### WORK INSTRUCTIONS:
Only an exact repeat of the listing, without its images, counts as the answer.
#####
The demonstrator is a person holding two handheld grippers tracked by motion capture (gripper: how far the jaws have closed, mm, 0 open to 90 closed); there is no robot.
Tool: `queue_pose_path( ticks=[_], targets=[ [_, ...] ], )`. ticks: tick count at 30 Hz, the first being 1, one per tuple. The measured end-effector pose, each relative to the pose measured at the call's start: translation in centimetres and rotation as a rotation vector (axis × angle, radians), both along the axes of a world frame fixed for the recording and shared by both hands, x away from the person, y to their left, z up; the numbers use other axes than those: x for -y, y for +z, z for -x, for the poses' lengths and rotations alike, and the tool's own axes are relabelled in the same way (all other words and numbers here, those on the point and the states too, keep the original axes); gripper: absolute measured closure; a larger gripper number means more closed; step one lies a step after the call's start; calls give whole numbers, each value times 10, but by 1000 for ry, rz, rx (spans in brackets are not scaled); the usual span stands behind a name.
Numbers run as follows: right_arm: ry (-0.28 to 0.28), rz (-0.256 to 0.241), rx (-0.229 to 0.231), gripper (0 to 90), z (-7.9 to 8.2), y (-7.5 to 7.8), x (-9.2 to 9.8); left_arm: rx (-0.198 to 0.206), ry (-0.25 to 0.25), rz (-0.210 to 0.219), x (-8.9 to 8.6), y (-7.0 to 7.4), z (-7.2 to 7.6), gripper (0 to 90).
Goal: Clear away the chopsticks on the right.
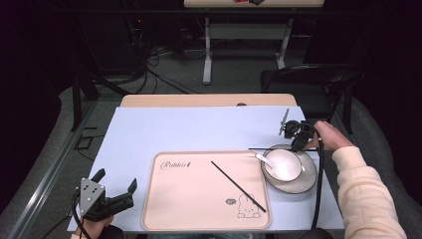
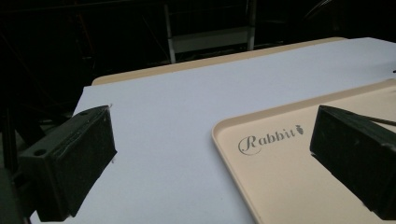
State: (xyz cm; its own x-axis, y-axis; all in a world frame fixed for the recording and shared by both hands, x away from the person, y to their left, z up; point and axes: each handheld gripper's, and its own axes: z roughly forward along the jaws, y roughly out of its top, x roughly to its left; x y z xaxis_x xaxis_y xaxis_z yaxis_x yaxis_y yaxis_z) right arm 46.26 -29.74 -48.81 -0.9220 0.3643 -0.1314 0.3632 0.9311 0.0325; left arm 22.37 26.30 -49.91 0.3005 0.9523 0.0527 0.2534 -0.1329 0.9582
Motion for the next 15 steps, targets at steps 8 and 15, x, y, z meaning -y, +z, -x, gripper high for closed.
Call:
queue_pose_path(
  ticks=[8, 15],
  targets=[
    [22, 0, -17, 799, -1, -3, -2, 1, 0, 0, 0, 0, 0, 0],
    [25, 6, -19, 840, 1, -9, -2, 1, 0, 0, 0, 0, 0, 0]
  ],
)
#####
### RESULT BELOW:
The demonstrator is a person holding two handheld grippers tracked by motion capture (gripper: how far the jaws have closed, mm, 0 open to 90 closed); there is no robot.
Tool: `queue_pose_path( ticks=[_], targets=[ [_, ...] ], )`. ticks: tick count at 30 Hz, the first being 1, one per tuple. The measured end-effector pose, each relative to the pose measured at the call's start: translation in centimetres and rotation as a rotation vector (axis × angle, radians), both along the axes of a world frame fixed for the recording and shared by both hands, x away from the person, y to their left, z up; the numbers use other axes than those: x for -y, y for +z, z for -x, for the poses' lengths and rotations alike, and the tool's own axes are relabelled in the same way (all other words and numbers here, those on the point and the states too, keep the original axes); gripper: absolute measured closure; a larger gripper number means more closed; step one lies a step after the call's start; calls give whole numbers, each value times 10, but by 1000 for ry, rz, rx (spans in brackets are not scaled); the usual span stands behind a name.
Numbers run as follows: right_arm: ry (-0.28 to 0.28), rz (-0.256 to 0.241), rx (-0.229 to 0.231), gripper (0 to 90), z (-7.9 to 8.2), y (-7.5 to 7.8), x (-9.2 to 9.8); left_arm: rx (-0.198 to 0.206), ry (-0.25 to 0.25), rz (-0.210 to 0.219), x (-8.9 to 8.6), y (-7.0 to 7.4), z (-7.2 to 7.6), gripper (0 to 90).
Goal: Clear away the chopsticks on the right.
State: (xyz cm; its own x-axis, y-axis; all in a world frame fixed for the recording and shared by both hands, x away from the person, y to their left, z up; point and axes: each handheld gripper's, and its own axes: z roughly forward along the jaws, y roughly out of its top, x roughly to its left; x y z xaxis_x xaxis_y xaxis_z yaxis_x yaxis_y yaxis_z) right arm 46.26 -29.74 -48.81 -0.9220 0.3643 -0.1314 0.3632 0.9311 0.0325; left arm 22.37 26.30 -49.91 0.3005 0.9523 0.0527 0.2534 -0.1329 0.9582
Motion for the next 15 steps, targets at steps 8 and 15, x, y, z meaning -y, +z, -x, gripper high for closed.
Call:
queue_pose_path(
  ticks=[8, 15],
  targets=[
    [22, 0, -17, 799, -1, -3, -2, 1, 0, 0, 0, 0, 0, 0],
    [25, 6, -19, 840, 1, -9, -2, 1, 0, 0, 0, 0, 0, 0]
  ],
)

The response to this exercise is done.